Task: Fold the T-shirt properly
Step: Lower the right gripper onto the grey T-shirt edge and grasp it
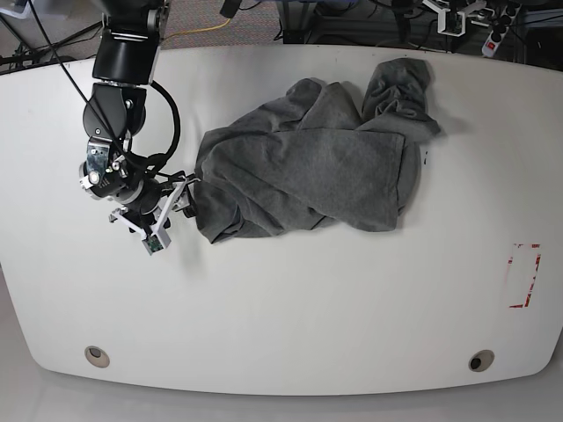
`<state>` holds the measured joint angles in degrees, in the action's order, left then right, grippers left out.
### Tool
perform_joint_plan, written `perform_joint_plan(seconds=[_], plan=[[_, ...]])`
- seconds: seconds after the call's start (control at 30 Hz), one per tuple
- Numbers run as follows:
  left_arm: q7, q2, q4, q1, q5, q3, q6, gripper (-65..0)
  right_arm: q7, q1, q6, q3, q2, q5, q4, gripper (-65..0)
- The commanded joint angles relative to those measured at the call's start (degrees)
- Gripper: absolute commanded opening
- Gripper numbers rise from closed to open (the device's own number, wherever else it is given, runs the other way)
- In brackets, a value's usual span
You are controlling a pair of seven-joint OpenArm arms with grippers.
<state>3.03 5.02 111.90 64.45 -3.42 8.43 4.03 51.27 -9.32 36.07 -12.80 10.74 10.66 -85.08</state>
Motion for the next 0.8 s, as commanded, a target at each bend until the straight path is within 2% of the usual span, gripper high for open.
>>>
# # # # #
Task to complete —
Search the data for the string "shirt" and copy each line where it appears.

Solved exercise —
Task: Fold the T-shirt properly
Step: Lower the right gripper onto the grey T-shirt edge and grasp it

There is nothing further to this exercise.